- DVD cover
- No. of episodes: 22

Release
- Original network: The WB
- Original release: September 21, 1998 – May 24, 1999

Season chronology
- ← Previous Season 2Next → Season 4

= 7th Heaven season 3 =

The third season of 7th Heaven—an American family-drama television series, created and produced by Brenda Hampton—premiered on September 21, 1998, on The WB, and concluded on May 24, 1999 (22 episodes).

== Cast and characters ==
=== Main ===
- Stephen Collins as Eric Camden
- Catherine Hicks as Annie Camden
- Barry Watson as Matt Camden
- David Gallagher as Simon Camden
- Jessica Biel as Mary Camden
- Beverley Mitchell as Lucy Camden
- Mackenzie Rosman as Ruthie Camden
- Happy as Happy the Dog

Note: Nikolas and Lorenzo Brino portray Sam and David Camden (episodes 14–22), but are uncredited until season 6.

== Episodes ==

| No. overall | No. in season | Title | Directed by | Written by | Original release date | Prod. code | Viewers (millions) |
| 45 | 1 | "It Takes Two, Baby" | Burt Brinckerhoff | Brenda Hampton | September 21, 1998 | 04298044 | 6.29 |
Annie is pregnant with twins, but jealous Ruthie has the morning sickness; Mary and Lucy engage in a flirting contest when Mary doubts the validity of popular dating handbook The Rules.
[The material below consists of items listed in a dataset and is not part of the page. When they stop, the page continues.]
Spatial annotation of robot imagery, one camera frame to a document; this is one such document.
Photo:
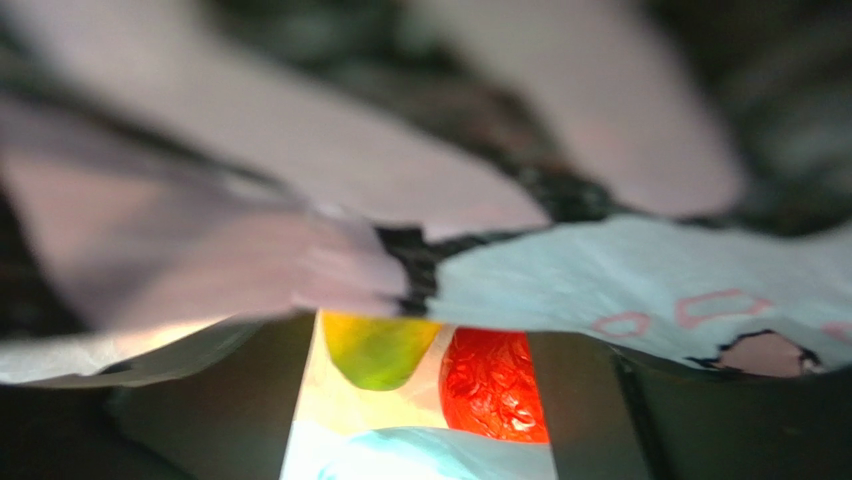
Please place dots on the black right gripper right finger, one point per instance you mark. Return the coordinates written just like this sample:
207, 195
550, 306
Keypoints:
615, 413

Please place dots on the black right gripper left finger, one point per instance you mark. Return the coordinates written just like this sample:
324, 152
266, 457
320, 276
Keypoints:
217, 404

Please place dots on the orange red wrinkled fruit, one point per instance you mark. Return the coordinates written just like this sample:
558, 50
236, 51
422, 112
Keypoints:
488, 387

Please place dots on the light blue printed plastic bag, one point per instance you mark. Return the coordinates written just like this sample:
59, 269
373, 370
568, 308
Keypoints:
669, 177

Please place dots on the yellow green mango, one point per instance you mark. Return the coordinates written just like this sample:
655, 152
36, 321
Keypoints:
376, 354
Matt started his first year of college and decided to move out of the house and moves in with three girls in an apartment.
| 46 | 2 | "Drunk Like Me" | Joel J. Feigenbaum | Carol Evan McKeand & Nigel McKeand | September 28, 1998 | 04298045 | 6.49 |
College-freshman Matt reconsiders pledging a fraternity when his friend goes through an initiation involving an episode of binge drinking; current "man of the house" wants no part of helping the family restore a car as a gift for Matt; a divorcee flirts with Eric.
| 47 | 3 | "Cutters" | Anson Williams | Sue Tenney | October 5, 1998 | 04298047 | 7.55 |
Mary thinks Lucy's friend Nicole (Allison Mack) is partially responsible for Lucy's sinking biology grade, then later she catches her cutting herself in the bathroom; Simon pays Ruthie to do well on a test.
| 48 | 4 | "The Legacy" | Tony Mordente | Catherine LePard | October 12, 1998 | 04298046 | 6.73 |
After Simon witnesses his science teacher Mr. Lane intervening between a young boy and his screaming father, he feels guilty for getting Mr. Lane fired and asks Eric for help; Matt gets the wrong idea from his English professor Dr. LaRoe; Mary is one of three Lady Wildcats who must sit out the season's first basketball game when they cut class.
| 49 | 5 | "... And a Nice Chianti" | Harvey S. Laidman | Greg Plageman | October 19, 1998 | 04298048 | 6.10 |
A freshman with a girlfriend courts Lucy; Simon goes from geek to hero and back; Eric helps grieving parishioner Elizabeth Brown find the recipients of her son's organs on the 3-year anniversary of his death; Matt is mistaken for a grand theft auto suspect when he pulls over to help a pregnant girl.
| 50 | 6 | "And the Home of the Brave" | Harry Harris | Brenda Hampton | November 2, 1998 | 04298049 | 6.67 |
On Veterans Day, a hormonal Annie refuses to prepare the wedding reception of her father Charles (Graham Jarvis) and his girlfriend Ginger (Beverly Garland); at the market she stops the harassment of a homeless veteran (Ray Walston), a former chef who offers to help her with the reception to show his gratitude; Matt and Mary take a seemingly endless road trip; Ruthie reunites with her imaginary friend.
| 51 | 7 | "Johnny Get Your Gun" | Kevin Inch | Brenda Hampton | November 9, 1998 | 04298050 | 9.13 |
Deena's (Nicole Cherie Saletta) ex Johnny shows up at school and threatens to shoot Simon, and when Eric intervenes, Johnny shoots him; he is later deemed violently insane and sentenced to a mental institution for youth. Mary dates Matt's girlfriend's psychopathic brother against Matt's orders.
| 52 | 8 | "No Sex, Some Drugs and a Little Rock 'n' Roll" | David J. Plenn | Sue Tenney | November 16, 1998 | 04298051 | 8.24 |
Eric's former rock and roll band comes to town for a concert, but he is concerned about their possible drug habits, and Annie's displeased about their influence on the kids; Mary's friend pressures her to take herbal energy pills; Lucy agonizes over being temporarily banned from using the phone.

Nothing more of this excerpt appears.